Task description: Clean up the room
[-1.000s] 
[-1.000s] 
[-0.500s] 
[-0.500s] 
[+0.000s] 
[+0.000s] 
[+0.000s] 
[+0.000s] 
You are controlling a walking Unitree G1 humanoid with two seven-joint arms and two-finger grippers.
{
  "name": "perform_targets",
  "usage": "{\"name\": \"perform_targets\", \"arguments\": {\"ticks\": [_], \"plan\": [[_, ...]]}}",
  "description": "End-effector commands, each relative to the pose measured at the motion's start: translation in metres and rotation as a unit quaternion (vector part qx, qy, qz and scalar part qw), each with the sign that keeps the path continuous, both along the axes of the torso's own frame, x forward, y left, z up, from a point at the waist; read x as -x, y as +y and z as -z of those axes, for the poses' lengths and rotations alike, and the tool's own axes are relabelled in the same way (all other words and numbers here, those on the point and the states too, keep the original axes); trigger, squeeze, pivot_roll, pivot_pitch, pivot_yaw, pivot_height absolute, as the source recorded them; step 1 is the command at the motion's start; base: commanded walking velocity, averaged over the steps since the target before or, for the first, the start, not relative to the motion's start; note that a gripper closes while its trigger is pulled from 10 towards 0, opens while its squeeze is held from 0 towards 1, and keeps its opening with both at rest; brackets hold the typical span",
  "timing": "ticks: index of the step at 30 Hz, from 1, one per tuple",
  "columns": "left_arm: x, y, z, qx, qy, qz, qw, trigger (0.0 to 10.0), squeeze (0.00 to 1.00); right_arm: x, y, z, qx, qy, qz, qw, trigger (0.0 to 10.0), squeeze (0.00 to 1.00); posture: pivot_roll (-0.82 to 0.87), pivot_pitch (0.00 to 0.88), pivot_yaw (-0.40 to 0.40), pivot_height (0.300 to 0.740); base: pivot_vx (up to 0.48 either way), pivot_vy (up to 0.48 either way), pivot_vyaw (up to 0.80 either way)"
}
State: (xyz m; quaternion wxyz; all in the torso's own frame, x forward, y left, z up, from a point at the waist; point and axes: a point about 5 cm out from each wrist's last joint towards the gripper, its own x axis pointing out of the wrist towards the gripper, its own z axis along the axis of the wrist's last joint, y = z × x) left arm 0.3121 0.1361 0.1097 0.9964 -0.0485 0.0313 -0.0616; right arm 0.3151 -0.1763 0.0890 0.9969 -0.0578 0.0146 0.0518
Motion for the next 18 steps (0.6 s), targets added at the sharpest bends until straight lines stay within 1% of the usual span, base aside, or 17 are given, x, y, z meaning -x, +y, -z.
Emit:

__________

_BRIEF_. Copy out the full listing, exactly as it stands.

_RESULT BELOW_.
Task description: Clean up the room
[-1.000s] 
[-1.000s] 
[-0.500s] 
[-0.500s] 
[+0.000s] 
[+0.000s] 
[+0.000s] 
[+0.000s] 
You are controlling a walking Unitree G1 humanoid with two seven-joint arms and two-finger grippers.
{
  "name": "perform_targets",
  "usage": "{\"name\": \"perform_targets\", \"arguments\": {\"ticks\": [_], \"plan\": [[_, ...]]}}",
  "description": "End-effector commands, each relative to the pose measured at the motion's start: translation in metres and rotation as a unit quaternion (vector part qx, qy, qz and scalar part qw), each with the sign that keeps the path continuous, both along the axes of the torso's own frame, x forward, y left, z up, from a point at the waist; read x as -x, y as +y and z as -z of those axes, for the poses' lengths and rotations alike, and the tool's own axes are relabelled in the same way (all other words and numbers here, those on the point and the states too, keep the original axes); trigger, squeeze, pivot_roll, pivot_pitch, pivot_yaw, pivot_height absolute, as the source recorded them; step 1 is the command at the motion's start; base: commanded walking velocity, averaged over the steps since the target before or, for the first, the start, not relative to the motion's start; note that a gripper closes while its trigger is pulled from 10 towards 0, opens while its squeeze is held from 0 towards 1, and keeps its opening with both at rest; brackets hold the typical span",
  "timing": "ticks: index of the step at 30 Hz, from 1, one per tuple",
  "columns": "left_arm: x, y, z, qx, qy, qz, qw, trigger (0.0 to 10.0), squeeze (0.00 to 1.00); right_arm: x, y, z, qx, qy, qz, qw, trigger (0.0 to 10.0), squeeze (0.00 to 1.00); posture: pivot_roll (-0.82 to 0.87), pivot_pitch (0.00 to 0.88), pivot_yaw (-0.40 to 0.40), pivot_height (0.300 to 0.740); base: pivot_vx (up to 0.48 either way), pivot_vy (up to 0.48 either way), pivot_vyaw (up to 0.80 either way)"
}
State: (xyz m; quaternion wxyz; all in the torso's own frame, x forward, y left, z up, from a point at the waist; point and axes: a point about 5 cm out from each wrist's last joint towards the gripper, its own x axis pointing out of the wrist towards the gripper, its own z axis along the axis of the wrist's last joint, y = z × x) left arm 0.3121 0.1361 0.1097 0.9964 -0.0485 0.0313 -0.0616; right arm 0.3151 -0.1763 0.0890 0.9969 -0.0578 0.0146 0.0518
Motion for the next 18 steps (0.6 s), targets added at the sharpest bends until straight lines stay within 1% of the usual span, base aside, or 17 are given, x, y, z meaning -x, +y, -z.
Emit:

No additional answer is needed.